Album Review: The White Cascade - Endless
At this point, I can’t even recall how I first heard of the
distribution and record label Deep Space Recordings, based out of North
Carolina and run by the gawd Jeff Ware. It was probably at the end of 2011,
when, even in the early days of my desk job in marketing for a publishing
company, I had a ton of time to putz around online looking for new music, and I
had a newly disposable income with which to buy that music—and for a while
there, Deep Space was a place I would go for recommendations in dream pop and
shoegaze in years before my overall interest in the genres had waned.
North Carolina’s own White Cascade was one of those bands I
was introduced to by Ware—he had hooked me up with a cassette copy of the
band’s second EP, and since then, things have been relatively quiet on their
front.
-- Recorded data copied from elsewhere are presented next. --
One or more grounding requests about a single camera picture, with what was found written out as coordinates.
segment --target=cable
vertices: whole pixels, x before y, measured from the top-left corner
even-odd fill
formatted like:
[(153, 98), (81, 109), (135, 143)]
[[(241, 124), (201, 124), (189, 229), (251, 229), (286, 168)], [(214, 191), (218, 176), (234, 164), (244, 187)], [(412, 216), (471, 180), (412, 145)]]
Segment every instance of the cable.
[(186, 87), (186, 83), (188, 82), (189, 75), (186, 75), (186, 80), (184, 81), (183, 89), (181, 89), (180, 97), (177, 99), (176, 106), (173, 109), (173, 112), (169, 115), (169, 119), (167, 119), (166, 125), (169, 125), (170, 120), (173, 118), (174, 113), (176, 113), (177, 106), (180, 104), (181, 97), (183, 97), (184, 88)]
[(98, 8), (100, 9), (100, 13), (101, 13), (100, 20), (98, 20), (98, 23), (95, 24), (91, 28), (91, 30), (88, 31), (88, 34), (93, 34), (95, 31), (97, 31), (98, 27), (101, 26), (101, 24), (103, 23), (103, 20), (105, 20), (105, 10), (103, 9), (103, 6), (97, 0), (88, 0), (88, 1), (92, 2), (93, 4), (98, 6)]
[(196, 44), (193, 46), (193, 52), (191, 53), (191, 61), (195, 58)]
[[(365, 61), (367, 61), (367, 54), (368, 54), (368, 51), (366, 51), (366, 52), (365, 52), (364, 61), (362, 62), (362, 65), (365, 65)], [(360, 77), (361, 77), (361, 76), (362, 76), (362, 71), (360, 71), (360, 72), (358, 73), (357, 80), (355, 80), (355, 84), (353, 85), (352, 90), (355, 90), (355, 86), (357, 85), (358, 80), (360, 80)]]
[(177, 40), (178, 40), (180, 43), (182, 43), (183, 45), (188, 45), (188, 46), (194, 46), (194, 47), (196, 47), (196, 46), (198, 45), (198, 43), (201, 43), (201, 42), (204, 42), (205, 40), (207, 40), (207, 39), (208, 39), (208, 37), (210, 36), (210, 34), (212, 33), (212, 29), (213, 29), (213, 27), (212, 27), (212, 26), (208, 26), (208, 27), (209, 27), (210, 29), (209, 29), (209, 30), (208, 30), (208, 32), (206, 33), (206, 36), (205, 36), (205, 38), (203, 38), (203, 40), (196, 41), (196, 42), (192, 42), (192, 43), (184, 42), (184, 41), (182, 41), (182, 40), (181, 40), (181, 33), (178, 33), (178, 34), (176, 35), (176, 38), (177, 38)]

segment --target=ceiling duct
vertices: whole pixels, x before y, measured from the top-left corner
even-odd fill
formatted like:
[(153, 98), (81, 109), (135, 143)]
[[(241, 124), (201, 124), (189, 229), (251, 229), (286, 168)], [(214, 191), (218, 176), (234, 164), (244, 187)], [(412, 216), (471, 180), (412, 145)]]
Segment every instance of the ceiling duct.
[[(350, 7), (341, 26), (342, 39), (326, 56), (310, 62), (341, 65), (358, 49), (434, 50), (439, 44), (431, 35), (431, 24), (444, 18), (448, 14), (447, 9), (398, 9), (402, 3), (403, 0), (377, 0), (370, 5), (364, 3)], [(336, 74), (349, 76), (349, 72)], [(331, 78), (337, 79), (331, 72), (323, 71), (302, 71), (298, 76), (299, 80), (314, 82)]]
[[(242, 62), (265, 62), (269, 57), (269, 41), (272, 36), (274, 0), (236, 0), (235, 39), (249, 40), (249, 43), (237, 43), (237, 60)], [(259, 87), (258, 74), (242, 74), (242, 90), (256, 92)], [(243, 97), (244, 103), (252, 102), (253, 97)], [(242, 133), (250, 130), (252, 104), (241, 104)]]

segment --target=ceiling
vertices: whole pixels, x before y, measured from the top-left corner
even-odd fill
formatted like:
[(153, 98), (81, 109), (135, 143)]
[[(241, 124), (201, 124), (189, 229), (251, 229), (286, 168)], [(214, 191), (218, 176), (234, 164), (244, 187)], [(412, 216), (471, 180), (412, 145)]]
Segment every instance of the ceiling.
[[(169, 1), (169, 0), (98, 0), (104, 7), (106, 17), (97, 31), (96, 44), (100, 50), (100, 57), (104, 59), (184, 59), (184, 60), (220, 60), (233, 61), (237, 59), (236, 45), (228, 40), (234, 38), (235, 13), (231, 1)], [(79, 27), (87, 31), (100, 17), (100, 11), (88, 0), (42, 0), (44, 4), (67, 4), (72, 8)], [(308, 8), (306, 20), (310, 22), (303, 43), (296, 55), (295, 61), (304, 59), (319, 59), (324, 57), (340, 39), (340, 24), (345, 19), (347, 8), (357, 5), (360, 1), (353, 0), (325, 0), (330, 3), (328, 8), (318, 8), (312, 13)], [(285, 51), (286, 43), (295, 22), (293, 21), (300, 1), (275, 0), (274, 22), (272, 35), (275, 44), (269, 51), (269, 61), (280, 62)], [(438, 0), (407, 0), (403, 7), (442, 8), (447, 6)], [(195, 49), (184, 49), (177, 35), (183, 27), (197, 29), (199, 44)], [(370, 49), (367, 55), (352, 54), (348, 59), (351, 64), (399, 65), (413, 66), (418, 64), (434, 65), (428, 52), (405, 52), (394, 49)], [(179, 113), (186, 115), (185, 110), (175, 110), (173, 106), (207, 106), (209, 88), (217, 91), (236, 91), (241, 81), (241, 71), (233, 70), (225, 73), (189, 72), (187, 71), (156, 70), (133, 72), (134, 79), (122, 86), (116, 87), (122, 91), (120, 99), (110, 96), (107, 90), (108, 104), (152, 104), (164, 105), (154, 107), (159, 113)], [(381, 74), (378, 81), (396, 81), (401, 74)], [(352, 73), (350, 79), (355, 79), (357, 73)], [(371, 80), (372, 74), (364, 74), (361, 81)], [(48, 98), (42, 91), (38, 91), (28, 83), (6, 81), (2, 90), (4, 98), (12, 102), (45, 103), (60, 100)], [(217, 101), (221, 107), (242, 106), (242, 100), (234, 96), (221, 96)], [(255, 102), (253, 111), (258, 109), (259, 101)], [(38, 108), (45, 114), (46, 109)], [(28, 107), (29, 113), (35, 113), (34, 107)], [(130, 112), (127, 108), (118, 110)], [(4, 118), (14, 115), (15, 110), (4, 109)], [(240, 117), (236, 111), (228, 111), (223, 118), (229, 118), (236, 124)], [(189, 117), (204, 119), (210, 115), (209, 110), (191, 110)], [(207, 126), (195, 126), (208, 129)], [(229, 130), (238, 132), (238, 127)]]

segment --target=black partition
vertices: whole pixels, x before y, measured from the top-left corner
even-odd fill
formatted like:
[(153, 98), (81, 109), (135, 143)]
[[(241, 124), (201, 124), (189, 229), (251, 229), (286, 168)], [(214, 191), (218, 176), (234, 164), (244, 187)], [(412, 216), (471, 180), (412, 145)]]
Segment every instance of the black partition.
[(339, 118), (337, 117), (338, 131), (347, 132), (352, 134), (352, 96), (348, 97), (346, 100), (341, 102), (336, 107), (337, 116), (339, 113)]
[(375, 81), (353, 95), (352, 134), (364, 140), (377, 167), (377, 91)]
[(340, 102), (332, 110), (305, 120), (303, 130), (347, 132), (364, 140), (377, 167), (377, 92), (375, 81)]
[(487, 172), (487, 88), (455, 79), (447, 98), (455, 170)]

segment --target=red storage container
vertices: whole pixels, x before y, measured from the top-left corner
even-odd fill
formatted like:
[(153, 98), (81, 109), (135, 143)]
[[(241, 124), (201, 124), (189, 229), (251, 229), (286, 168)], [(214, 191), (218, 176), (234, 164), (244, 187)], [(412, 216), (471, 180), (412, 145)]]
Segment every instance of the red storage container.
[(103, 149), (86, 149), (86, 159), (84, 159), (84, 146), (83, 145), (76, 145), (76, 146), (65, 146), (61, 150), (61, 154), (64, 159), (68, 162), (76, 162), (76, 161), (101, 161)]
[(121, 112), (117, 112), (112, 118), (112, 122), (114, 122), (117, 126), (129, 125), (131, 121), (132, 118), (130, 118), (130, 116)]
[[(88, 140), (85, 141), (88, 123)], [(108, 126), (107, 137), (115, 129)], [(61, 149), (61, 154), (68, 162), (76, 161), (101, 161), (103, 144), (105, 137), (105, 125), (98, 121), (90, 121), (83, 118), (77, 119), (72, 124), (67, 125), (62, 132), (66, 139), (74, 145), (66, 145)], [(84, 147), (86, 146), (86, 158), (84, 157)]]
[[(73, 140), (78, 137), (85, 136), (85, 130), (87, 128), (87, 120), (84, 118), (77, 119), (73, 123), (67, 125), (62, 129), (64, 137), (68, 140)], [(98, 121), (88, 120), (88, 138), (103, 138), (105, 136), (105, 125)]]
Because when you are in a band, but also hold down, like, what is
presumably a day job and shit, you aren’t bound by the “album cycle,” meaning
that you can take your time if you want, being as meticulous as your heart desires
when working on something new.
That’s exactly what the White Cascade have done with their
debut full-length Endless. The thing
arrives sounding as majestic as the frozen image of a wave splashing on the
LP’s sleeve—across the record’s ten songs, all of them some absolutely labored
over, getting things to sound just right—just
dreamy enough, just noisy enough, and just hazy enough. Or, in the case of the
opening track, “Anything U Want,” and that crisp drum production.
In listening to Endless,
I feel confident in saying that if ever there was a worthy successor to the My
Bloody Valentine throne, it’s the White Cascade: Endless is a seamless and effortless blend of shoegaze aesthetics.
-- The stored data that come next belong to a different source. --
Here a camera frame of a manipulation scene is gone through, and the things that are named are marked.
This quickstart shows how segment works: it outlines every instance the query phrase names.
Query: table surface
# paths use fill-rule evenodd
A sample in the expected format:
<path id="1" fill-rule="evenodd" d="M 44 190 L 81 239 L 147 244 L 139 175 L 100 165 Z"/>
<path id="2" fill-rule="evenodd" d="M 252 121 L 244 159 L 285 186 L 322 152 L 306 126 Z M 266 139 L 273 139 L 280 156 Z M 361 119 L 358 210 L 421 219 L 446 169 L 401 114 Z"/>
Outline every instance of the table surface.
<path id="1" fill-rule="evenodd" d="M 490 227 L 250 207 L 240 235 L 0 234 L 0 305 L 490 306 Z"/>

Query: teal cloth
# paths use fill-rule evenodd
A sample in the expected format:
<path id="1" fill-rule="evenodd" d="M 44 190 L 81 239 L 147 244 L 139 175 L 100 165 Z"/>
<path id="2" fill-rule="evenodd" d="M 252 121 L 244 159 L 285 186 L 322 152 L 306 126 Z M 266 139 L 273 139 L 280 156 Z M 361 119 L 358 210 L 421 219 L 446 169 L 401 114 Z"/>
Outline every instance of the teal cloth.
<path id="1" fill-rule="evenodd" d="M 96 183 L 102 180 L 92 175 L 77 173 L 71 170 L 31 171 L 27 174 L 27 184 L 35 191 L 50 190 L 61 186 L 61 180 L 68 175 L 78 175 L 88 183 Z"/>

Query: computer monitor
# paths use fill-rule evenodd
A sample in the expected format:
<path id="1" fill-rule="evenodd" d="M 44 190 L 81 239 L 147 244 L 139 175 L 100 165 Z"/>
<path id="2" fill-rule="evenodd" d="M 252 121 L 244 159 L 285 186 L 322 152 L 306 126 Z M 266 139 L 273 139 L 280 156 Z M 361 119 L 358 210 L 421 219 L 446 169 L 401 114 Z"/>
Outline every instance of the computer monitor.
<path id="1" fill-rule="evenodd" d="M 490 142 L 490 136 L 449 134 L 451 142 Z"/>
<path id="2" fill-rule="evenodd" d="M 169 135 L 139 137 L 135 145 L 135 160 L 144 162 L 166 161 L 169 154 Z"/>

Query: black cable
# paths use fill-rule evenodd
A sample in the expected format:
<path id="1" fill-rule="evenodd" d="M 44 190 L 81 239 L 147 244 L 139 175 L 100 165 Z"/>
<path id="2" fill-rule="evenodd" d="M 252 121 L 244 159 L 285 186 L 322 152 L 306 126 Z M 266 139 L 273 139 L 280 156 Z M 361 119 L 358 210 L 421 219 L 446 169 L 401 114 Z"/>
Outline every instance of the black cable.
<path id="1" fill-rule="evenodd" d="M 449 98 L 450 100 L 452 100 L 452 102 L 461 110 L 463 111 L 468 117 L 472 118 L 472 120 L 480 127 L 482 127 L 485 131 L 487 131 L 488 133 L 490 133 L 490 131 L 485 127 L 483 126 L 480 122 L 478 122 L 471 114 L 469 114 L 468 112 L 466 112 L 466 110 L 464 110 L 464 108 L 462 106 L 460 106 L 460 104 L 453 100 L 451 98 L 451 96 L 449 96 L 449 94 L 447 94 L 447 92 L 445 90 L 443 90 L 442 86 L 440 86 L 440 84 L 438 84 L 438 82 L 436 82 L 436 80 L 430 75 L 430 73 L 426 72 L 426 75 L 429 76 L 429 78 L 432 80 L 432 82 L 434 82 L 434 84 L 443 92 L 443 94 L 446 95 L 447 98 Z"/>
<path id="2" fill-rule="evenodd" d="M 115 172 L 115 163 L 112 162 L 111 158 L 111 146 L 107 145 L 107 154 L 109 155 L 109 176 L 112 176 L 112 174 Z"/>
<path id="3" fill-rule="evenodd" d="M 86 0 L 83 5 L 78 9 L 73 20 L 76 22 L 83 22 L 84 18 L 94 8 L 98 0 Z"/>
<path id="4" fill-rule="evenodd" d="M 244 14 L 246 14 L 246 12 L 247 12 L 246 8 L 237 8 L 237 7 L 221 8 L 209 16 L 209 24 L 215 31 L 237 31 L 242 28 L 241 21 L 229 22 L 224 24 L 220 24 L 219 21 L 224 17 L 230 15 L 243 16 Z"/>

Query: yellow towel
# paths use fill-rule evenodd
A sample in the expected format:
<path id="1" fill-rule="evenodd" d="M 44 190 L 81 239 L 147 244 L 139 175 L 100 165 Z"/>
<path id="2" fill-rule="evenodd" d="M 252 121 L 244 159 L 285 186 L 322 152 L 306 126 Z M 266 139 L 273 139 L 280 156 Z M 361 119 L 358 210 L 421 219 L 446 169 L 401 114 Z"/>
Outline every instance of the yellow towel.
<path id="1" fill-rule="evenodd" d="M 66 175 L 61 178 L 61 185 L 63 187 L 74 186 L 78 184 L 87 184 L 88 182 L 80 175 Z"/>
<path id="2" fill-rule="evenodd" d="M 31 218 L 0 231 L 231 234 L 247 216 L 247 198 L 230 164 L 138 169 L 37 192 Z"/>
It’s psychedelic and spacey, combining beats and atmosphere, hooks, and that
distended and distorted guitar jangle to create a well-rounded listen.
As the album progresses, you realize just how big Endless is. Perhaps that’s why it’s
called “Endless” because it’s so fucking expansive. The title track alone
shoots for anthem status, and hits its mark with precision. And even moments
like “Digital Pictures of Japanese Castles” are hypnotic in their swirling,
quiet introspection.
Endless is also
the kind of record that isn’t afraid to be self-indulgent; and considering that
their second EP ended with a fixed groove (on cassette) it’s no surprise that
tracks span 7, 8, and even 9 minutes in length. And one of those songs, the
epic closing track “Nomad” ends with nearly 90 seconds of squalling feedback.
Two years ago, as summer turned into fall, The Band in
Heaven released the masterful Caught in A
Summer Swell—an album based around the idea of bittersweet nostalgia, and
the longing for the summers of our youth that fade with the turning of the
leaves. This year, as the days grow shorter, as the trees have already started
to dump red and golden leaves on the grass, the swirling, enveloping Endless has arrived at the right time. It’s lyrics are a mystery—since, you know, the
vocals are buried in the mix and run through a ridiculous amount of echo—but
this is less about lyrics that are poignant about losing your youth with each
passing summer, and more about a feeling.
And in the end, that’s what Endless does a auspicious job of evoking—a kind of feeling of hope;
the hope from summers long ago, and the promise of something new, or starting
over, that each autumn always brings. It’s a gorgeous, shimmering record that despite
all its shoegaze and noisy trappings, is able to transcend to make something
all together breathtaking in its scope.
Endless is out now digitally and will be available in a physical sense later in the year.
Endless is out now digitally and will be available in a physical sense later in the year.